* INSTRUCTIONS TO FOLLOW:
Say how many lines in the following data hold the word "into". Write nothing but that number.
───── DATASET EXTRACT ─────
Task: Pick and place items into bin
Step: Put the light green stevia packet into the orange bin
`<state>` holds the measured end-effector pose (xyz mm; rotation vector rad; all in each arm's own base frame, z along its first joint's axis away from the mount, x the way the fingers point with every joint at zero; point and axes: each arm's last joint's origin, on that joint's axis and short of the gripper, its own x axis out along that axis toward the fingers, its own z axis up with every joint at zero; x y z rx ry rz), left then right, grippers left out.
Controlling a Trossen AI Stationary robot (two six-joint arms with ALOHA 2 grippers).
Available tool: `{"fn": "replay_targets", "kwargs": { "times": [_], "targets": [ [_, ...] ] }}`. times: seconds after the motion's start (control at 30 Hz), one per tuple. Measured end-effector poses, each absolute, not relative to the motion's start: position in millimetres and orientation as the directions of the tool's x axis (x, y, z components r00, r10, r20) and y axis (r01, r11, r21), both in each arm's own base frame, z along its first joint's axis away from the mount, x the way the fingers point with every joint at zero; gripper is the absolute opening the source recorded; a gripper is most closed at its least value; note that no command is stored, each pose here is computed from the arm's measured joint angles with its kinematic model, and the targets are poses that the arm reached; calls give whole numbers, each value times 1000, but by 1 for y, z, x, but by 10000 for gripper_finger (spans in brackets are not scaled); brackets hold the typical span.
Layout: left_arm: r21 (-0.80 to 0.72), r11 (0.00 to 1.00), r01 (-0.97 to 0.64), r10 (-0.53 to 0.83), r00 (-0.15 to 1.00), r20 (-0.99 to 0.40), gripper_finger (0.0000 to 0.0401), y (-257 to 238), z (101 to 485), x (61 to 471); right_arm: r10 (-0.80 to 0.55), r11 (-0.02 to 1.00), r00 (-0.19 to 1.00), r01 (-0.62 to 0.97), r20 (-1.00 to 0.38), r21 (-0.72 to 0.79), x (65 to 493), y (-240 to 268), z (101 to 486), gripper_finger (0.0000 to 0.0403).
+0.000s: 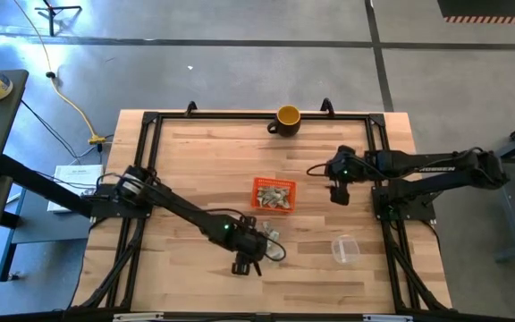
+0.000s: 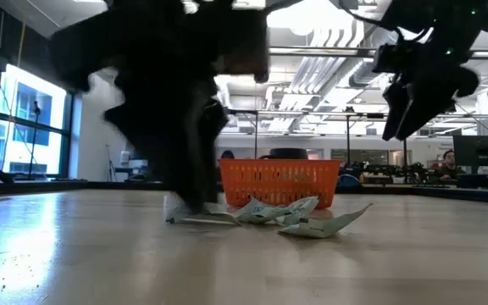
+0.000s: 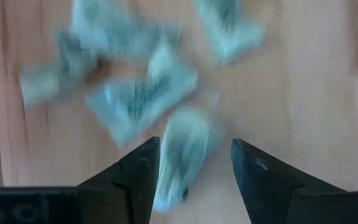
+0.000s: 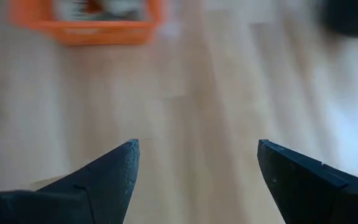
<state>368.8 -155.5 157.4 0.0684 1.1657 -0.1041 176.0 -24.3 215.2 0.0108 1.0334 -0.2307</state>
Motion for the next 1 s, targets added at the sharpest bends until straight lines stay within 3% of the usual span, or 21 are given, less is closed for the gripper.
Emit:
{"fn": "replay_targets", "kwargs": {
  "times": [0.33,0.5,0.57,0.77,1.0],
  "targets": [
    [-46,997,-67,-21,340,-940,230,-151,175,355,-49,989,612,-82,-789,-126,188,12,221,317],
    [-72,996,-57,-51,307,-950,229,-159,187,333,75,990,679,-139,-730,-28,209,38,217,317],
    [-73,996,-54,-55,293,-955,229,-164,185,316,113,989,665,-144,-738,21,221,52,212,317],
    [-127,987,-98,-79,391,-917,229,-167,180,270,100,990,568,-135,-817,27,261,97,207,317],
    [-86,994,-63,-58,361,-931,229,-152,164,234,75,993,526,-117,-847,15,296,142,190,317]
  ]
}}
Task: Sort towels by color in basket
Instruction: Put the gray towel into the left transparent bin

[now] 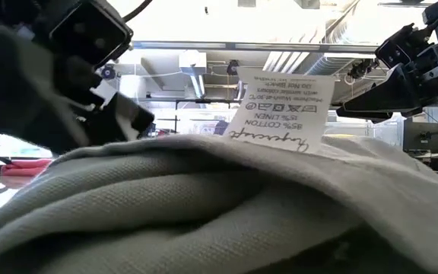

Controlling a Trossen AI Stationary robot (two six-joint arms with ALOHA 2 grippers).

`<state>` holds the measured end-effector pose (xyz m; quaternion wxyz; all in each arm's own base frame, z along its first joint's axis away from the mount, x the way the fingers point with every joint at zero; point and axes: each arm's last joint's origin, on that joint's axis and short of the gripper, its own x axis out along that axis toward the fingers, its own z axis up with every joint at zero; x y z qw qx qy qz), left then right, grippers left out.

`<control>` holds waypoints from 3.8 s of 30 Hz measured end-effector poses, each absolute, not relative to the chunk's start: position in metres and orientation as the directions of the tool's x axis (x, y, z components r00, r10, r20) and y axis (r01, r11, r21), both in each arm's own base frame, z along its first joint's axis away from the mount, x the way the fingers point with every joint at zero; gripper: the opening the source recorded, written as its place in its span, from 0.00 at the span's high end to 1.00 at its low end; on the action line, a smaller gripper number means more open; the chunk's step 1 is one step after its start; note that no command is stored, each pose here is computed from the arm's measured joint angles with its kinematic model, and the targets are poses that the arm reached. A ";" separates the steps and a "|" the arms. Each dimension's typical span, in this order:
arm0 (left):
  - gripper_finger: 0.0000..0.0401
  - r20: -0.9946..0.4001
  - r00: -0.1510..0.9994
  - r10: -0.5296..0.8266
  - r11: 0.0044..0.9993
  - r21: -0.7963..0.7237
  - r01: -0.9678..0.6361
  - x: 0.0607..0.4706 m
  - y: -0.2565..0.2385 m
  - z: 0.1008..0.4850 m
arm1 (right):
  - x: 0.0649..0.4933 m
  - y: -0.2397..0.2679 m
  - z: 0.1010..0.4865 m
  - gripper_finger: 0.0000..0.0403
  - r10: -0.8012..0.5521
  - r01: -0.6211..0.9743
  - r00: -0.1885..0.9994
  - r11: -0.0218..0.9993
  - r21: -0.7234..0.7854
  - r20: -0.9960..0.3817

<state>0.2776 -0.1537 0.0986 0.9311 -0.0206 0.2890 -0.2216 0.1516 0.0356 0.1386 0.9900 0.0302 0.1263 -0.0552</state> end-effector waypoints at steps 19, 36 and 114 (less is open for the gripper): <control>0.57 -0.635 0.700 -0.327 0.926 -0.067 0.372 0.294 -0.142 0.070 | 0.151 0.035 0.138 0.64 -0.128 0.142 0.957 0.989 0.035 -0.260; 0.98 -0.531 0.847 -0.034 0.958 0.224 0.179 0.288 -0.136 0.123 | 0.151 0.033 0.138 0.64 -0.187 0.204 0.948 0.978 0.040 -0.257; 0.87 -0.502 0.581 0.640 0.766 0.362 -0.531 0.350 0.183 0.272 | 0.150 0.030 0.138 0.64 -0.300 0.318 0.924 0.947 0.039 -0.238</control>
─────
* TASK RESPONSE:
3